Integrating semantic search capabilities directly into a standard PostgreSQL relational database is a game-changer for full-stack developers. Instead of deploying separate, costly vector database nodes (like Pinecone or Milvus), we can harness the native power of pgvector inside PostgreSQL. In this post, I'll walk through how to configure vector capabilities, execute similarity queries, and optimize your database for custom semantic AI assistants.
🛠️ Activating the pgvector Extension
The first step in any PostgreSQL environment is registering the vector extension. Since my portfolio AI backend connects directly to a self-hosted PostgreSQL database, enabling support is as simple as enabling the extension:
-- Enable the vector extension to support high-dimensional data types
CREATE EXTENSION IF NOT EXISTS vector;
Once enabled, database tables gain access to a new VECTOR column type. You must declare the exact dimensions of your vector embeddings. For example, since my portfolio's local embedding model all-MiniLM-L6-v2 encodes text to 384 dimensions, the schema is defined as:
CREATE TABLE IF NOT EXISTS portfolio_embeddings (
id BIGSERIAL PRIMARY KEY,
content TEXT NOT NULL,
metadata JSONB,
embedding VECTOR(384), -- Fixed-dimension semantic vector
created_at TIMESTAMP DEFAULT CURRENT_TIMESTAMP
);
🔍 Understanding Vector Distance Operations
To search for the most semantically relevant facts when a user asks a question, PostgreSQL needs to calculate the distance between the query's embedding vector and the stored vectors.
PostgreSQL's pgvector extension supports three main operators for measuring vector similarity:
<->(Euclidean/L2 Distance): Best for normalized coordinates, but sensitive to text chunk lengths.<#>(Negative Inner Product): Extremely fast, but vectors must be pre-normalized.<=>(Cosine Distance): The gold standard for text semantics, measuring the angular difference between vector directions rather than absolute length.

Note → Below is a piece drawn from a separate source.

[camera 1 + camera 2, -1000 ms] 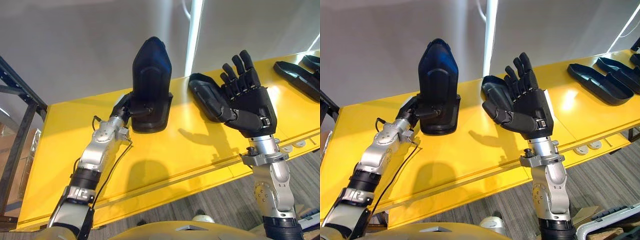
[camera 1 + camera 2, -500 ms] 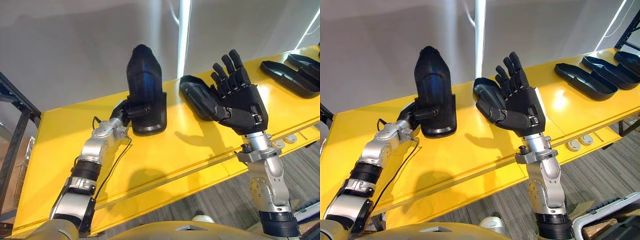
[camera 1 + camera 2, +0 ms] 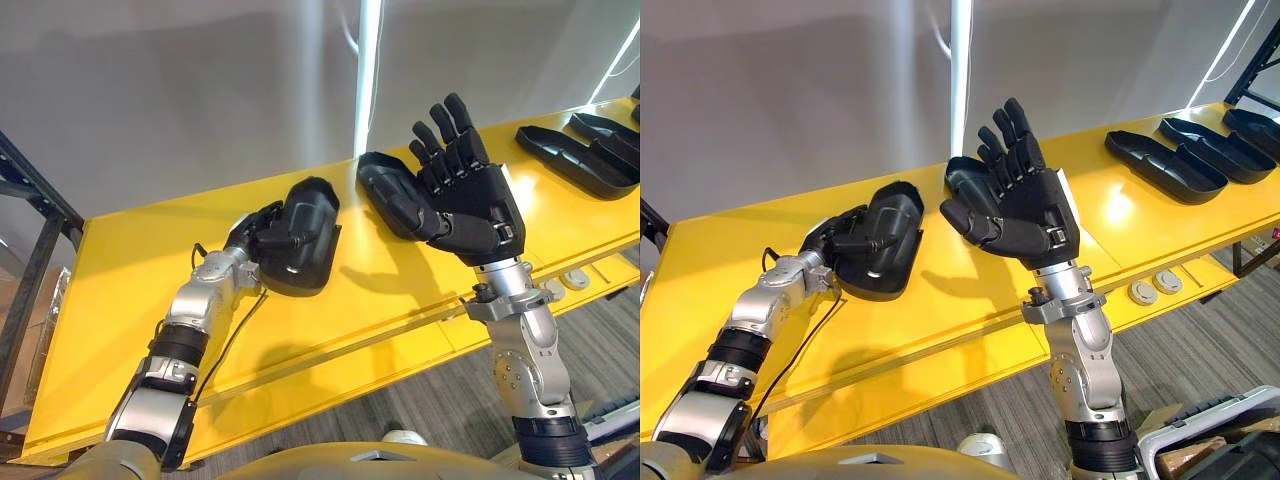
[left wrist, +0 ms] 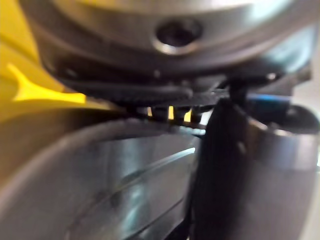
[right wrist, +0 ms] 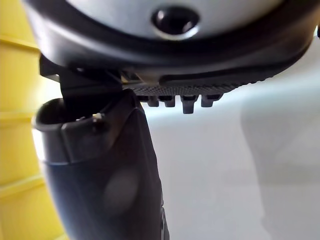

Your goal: Walk over and take three plastic housings, then place them on the shelf

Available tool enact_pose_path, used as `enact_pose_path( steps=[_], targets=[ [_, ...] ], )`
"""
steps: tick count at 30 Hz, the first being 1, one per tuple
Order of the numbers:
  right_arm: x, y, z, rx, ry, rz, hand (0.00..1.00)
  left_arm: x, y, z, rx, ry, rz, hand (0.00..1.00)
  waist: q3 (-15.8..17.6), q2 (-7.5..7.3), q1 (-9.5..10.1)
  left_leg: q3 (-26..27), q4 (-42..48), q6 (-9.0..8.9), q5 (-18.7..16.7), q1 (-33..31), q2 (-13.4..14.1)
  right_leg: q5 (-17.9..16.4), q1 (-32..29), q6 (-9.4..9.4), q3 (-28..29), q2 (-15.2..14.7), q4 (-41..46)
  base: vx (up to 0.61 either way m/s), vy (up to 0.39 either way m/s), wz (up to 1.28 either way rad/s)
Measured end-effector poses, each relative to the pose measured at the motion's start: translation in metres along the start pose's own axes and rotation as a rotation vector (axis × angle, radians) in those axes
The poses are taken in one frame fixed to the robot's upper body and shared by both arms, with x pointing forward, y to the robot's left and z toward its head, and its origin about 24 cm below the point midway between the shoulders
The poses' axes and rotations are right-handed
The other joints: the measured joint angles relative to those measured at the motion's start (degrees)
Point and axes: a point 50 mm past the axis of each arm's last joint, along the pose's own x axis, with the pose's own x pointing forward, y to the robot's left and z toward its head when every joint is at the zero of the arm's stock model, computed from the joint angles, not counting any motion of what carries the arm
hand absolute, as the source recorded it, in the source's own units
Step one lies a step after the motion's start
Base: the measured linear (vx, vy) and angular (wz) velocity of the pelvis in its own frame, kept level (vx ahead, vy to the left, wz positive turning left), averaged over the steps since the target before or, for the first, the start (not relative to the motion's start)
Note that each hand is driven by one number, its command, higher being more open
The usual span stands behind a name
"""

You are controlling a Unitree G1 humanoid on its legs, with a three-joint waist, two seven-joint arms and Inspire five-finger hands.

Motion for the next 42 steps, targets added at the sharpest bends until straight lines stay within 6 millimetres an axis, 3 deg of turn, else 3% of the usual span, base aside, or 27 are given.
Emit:
enact_pose_path(
  steps=[10,20,23,25,31,35,38,42],
  targets=[
    [0.0,0.003,-0.003,0.009,0.007,-0.002,1.0,0.0,-0.006,-0.002,-0.031,-0.066,0.174,1.0,0.2,-0.69,-0.09,0.0,0.0,0.03,0.4,-0.1,0.1,0.2,-0.3,0.29,0.2,0.1,0.1,0.0,0.0,0.0],
    [-0.005,0.001,-0.018,-0.06,0.085,-0.102,1.0,-0.024,0.021,-0.008,0.03,-0.183,0.661,1.0,0.5,-1.23,-0.15,-0.3,0.0,-0.6,0.8,-0.7,0.9,0.6,-0.6,-0.7,-0.6,1.1,-0.3,0.01,-0.006,0.02],
    [-0.006,0.001,-0.021,-0.102,0.108,-0.108,1.0,-0.035,0.027,0.005,-0.016,-0.259,0.792,1.0,0.5,-1.24,0.41,-0.9,0.0,-0.78,1.0,-0.7,1.1,0.8,-0.1,-0.95,-1.2,1.3,-0.5,0.02,-0.007,0.09],
    [-0.006,0.001,-0.024,-0.097,0.132,-0.128,1.0,-0.045,0.029,0.026,-0.062,-0.381,0.846,1.0,0.5,-1.25,1.27,-1.3,0.1,-0.8,1.0,-0.7,1.1,0.9,0.3,-1.01,-1.6,1.3,-0.7,0.01,0.004,0.09],
    [-0.005,0.004,-0.036,-0.091,0.23,-0.176,1.0,-0.082,0.018,0.078,-0.139,-0.758,0.825,1.0,0.5,-1.29,2.44,-2.3,0.0,-0.83,0.9,-0.6,1.0,0.7,1.3,-1.23,-3.0,1.1,-1.3,0.0,0.007,0.09],
    [-0.006,0.007,-0.046,-0.105,0.315,-0.192,1.0,-0.124,0.0,0.106,-0.186,-1.055,0.687,1.0,0.5,-1.23,2.8,-3.0,0.0,-0.83,0.9,-0.6,0.9,0.7,2.0,-1.24,-3.7,1.1,-1.7,0.01,0.006,0.08],
    [-0.007,0.005,-0.049,-0.142,0.349,-0.228,1.0,-0.141,-0.007,0.111,-0.231,-1.139,0.557,1.0,0.5,-1.15,3.02,-3.8,0.0,-0.83,0.9,-0.6,0.9,0.7,2.8,-1.22,-4.6,1.1,-2.1,0.02,0.002,0.13],
    [-0.008,0.004,-0.052,-0.141,0.389,-0.255,1.0,-0.146,-0.007,0.097,-0.276,-1.101,0.452,1.0,0.5,-1.04,3.49,-4.2,0.0,-0.84,0.9,-0.7,0.9,0.6,2.9,-1.22,-5.1,1.1,-2.2,0.01,0.003,0.05]
  ],
)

For our AI assistant, we query using Cosine Distance (<=>), returning the smallest distances (closest matches) up to our limit:
-- Retrieve the 3 closest matches based on angular similarity
SELECT content, (1 - (embedding <=> $1)) as similarity
FROM portfolio_embeddings
ORDER BY embedding <=> $1
LIMIT 3;
⚡ Querying from Python using asyncpg
To connect our FastAPI backend to the PostgreSQL database efficiently, we use the high-performance async database driver asyncpg. To map Python lists directly to PostgreSQL vector types, we serialize the floats and cast them appropriately:
import json
def list_to_vector_literal(v: list[float]) -> str:
# Formats a Python list of floats as a SQL vector literal like '[0.1, 0.2, 0.3]'
return "[" + ",".join(str(x) for x in v) + "]"
Then we run the asynchronous search query:
async def search_vectors(query_embedding: list[float]) -> list[dict]:
vector_str = list_to_vector_literal(query_embedding)
rows = await conn.fetch(
"""
SELECT content, (1 - (embedding <=> $1::vector)) as similarity
FROM portfolio_embeddings
ORDER BY embedding <=> $1::vector
LIMIT 3
""",
vector_str
)
return [dict(r) for r in rows]
This is the exact, high-performance semantic retrieval system running under the hood of my portfolio AI, ensuring sub-10ms response times for the chatbot!
🚀 Conclusion
By pairing PostgreSQL with semantic queries via pgvector, you keep your stack lean, reduce maintenance surface area, and leverage robust relational queries side-by-side with high-performance vector operations. It is a fantastic pattern that proves PostgreSQL remains the most versatile database tool in modern development!